Ripple/MoneyGram Deal Not What it Seemed

Ripple’s deal with MoneyGram has always been a topic for debate with the pro-Ripple and anti-Ripple communities – Ripple fans have always cited it as evidence of real world adoption, while skeptics have pointed to the fact that Ripple has been paying MoneyGram to use its services. MoneyGram first integrated xRapid into its platform in mid-2019 following an 18-month testing period, and at the time there was huge rejoicing from the Ripple community as a sign that Ripple’s ability to offer fast and cheap payments was finally being recognized.

However, it emerged in February last year that it wasn’t such a great deal, for Ripple anyway – Garlinghouse and co agreed had agreed to pay MoneyGram $50 million up front for the XRapid and XRP integration, and continued paying millions of dollars every quarter in order to maintain the ‘partnership’. Cue guffaws of laughter.

Both Parties “Committed” to Revisiting Deal

However one would class this deal (can something so one-sided and backwards be called a partnership?), it has finally been consigned to the history books.
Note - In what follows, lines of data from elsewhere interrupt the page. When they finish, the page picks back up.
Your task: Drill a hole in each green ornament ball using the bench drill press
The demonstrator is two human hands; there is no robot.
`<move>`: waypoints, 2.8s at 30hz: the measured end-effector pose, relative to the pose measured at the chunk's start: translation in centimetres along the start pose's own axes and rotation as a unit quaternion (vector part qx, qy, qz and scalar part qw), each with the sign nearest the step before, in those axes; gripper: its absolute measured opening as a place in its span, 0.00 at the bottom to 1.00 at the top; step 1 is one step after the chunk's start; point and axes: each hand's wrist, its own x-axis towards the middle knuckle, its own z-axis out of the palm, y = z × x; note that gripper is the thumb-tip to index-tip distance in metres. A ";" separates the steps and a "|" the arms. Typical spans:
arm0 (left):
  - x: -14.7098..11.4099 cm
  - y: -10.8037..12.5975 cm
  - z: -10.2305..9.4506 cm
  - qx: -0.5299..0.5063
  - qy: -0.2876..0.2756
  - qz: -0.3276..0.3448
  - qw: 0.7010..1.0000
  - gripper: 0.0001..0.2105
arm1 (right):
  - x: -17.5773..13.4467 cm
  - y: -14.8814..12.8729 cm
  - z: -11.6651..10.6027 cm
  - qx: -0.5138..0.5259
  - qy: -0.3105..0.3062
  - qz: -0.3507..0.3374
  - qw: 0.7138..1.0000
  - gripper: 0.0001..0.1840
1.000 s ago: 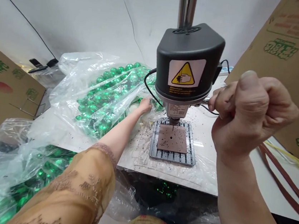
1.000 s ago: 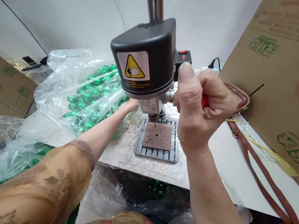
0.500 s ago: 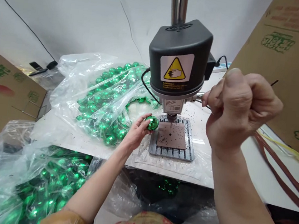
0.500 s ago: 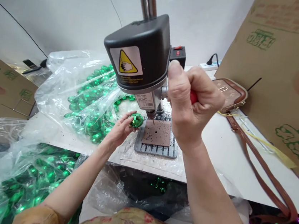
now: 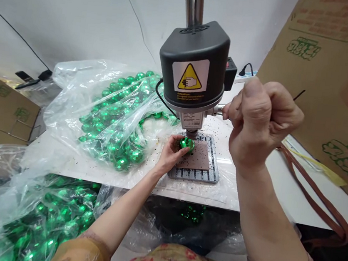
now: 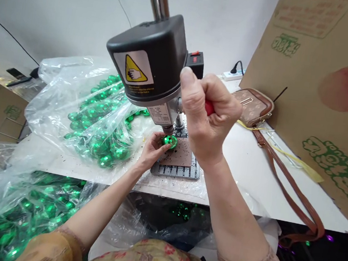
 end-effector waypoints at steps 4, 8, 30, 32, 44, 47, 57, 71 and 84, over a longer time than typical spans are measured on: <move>0.0 -0.9 0.0 0.005 -0.038 0.011 0.999 0.27 | 0.0 -0.1 0.1 0.010 0.006 -0.002 1.000 0.26; -0.2 -1.5 0.2 0.011 -0.054 0.016 0.998 0.31 | 0.0 -0.3 0.1 0.002 0.008 0.009 1.000 0.28; -1.5 0.0 0.7 0.107 -0.080 0.012 0.991 0.26 | -1.2 0.3 -0.1 0.033 0.028 -0.020 0.999 0.31; -1.5 -0.1 0.7 0.107 -0.080 0.009 0.991 0.26 | -1.4 0.6 0.0 0.037 0.034 -0.050 0.997 0.32; -1.5 -0.4 0.5 0.107 -0.081 0.005 0.991 0.27 | -2.5 1.1 -0.2 0.036 0.039 -0.095 0.994 0.29; -1.5 -0.6 0.5 0.103 -0.083 0.009 0.991 0.27 | -2.9 1.4 -0.5 0.030 0.043 -0.106 0.993 0.29; -1.6 -0.4 0.6 0.093 -0.079 0.010 0.993 0.27 | -3.3 2.0 -1.1 0.065 -0.001 -0.151 0.986 0.26; -1.6 -0.2 0.8 0.093 -0.074 0.014 0.993 0.26 | -4.2 2.6 -1.7 0.049 -0.018 -0.165 0.985 0.27; -7.2 1.9 1.0 0.260 0.011 0.160 0.952 0.19 | 2.4 -0.5 0.8 0.063 0.009 0.064 0.996 0.23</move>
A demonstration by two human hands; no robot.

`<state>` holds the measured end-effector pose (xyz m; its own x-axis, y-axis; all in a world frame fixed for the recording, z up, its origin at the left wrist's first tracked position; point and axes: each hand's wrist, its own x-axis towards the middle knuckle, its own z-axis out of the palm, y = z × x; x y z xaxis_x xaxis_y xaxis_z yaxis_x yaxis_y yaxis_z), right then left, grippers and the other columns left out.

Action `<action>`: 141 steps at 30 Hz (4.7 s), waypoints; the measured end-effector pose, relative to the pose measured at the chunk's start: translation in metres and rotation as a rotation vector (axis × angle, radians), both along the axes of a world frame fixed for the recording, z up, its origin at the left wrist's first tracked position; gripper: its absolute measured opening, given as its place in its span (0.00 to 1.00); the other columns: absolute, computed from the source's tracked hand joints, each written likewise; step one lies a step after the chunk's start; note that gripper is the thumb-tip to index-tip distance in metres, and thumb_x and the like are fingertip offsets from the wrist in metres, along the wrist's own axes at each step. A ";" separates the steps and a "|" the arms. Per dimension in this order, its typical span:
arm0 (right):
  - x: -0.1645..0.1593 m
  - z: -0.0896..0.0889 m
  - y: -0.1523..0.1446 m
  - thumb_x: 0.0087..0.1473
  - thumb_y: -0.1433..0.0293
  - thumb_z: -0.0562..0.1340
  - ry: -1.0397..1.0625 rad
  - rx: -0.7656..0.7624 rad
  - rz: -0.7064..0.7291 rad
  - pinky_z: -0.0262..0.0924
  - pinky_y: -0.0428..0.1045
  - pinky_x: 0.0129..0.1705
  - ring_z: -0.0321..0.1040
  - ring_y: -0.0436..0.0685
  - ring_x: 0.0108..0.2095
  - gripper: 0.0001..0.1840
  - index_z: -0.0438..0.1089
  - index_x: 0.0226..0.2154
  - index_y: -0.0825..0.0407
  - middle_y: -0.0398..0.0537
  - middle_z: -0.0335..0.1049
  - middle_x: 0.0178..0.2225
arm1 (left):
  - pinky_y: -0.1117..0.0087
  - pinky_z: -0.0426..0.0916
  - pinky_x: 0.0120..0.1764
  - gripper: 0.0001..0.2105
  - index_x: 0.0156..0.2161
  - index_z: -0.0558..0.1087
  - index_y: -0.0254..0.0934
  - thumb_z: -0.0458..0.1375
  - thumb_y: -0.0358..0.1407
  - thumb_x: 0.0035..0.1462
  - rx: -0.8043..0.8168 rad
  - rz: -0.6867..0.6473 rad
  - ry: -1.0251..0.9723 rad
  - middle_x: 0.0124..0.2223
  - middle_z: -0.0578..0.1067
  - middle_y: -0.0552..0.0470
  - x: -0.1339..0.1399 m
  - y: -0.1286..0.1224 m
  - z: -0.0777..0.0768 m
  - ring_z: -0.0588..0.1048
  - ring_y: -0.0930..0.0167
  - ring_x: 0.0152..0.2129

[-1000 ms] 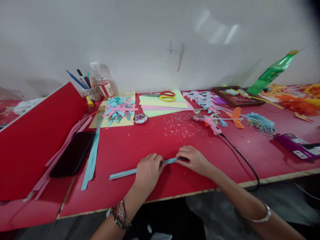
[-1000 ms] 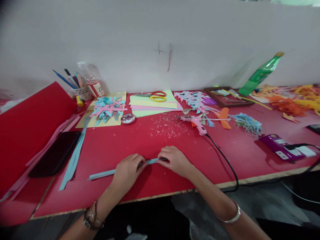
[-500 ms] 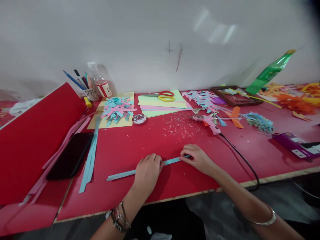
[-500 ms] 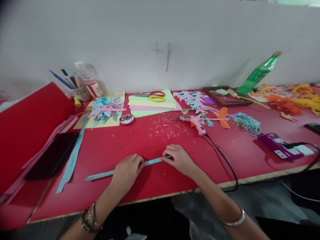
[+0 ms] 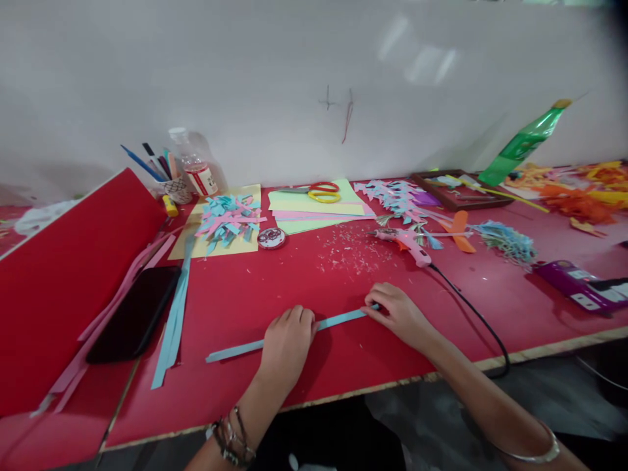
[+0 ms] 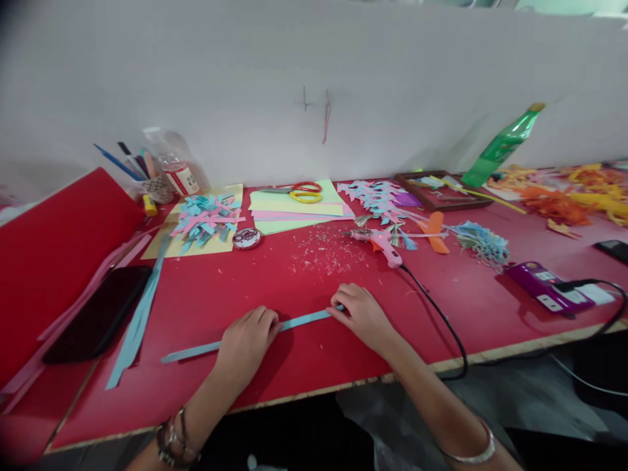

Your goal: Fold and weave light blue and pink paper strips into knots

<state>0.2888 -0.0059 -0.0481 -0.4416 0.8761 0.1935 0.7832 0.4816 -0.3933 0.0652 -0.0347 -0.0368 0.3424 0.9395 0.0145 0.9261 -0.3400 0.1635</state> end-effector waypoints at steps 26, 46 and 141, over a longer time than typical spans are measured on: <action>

MoneyGram announced in its Q4 earnings report in February that it had “suspended trading on Ripple’s platform”, with the SEC investigation clearly the reason behind the move.

Garlinghouse has, two weeks later, now confirmed the severance of the deal in a tweet posted yesterday:

In the tweet thread, Garlinghouse says that is “no denying what Ripple and MGI have achieved together”, which is true when you look at MoneyGram’s balance sheet, and adds that the two companies are “committed to revisiting it (the deal) in the future”, presumably when MoneyGram thinks it could do with a few more million in the bank.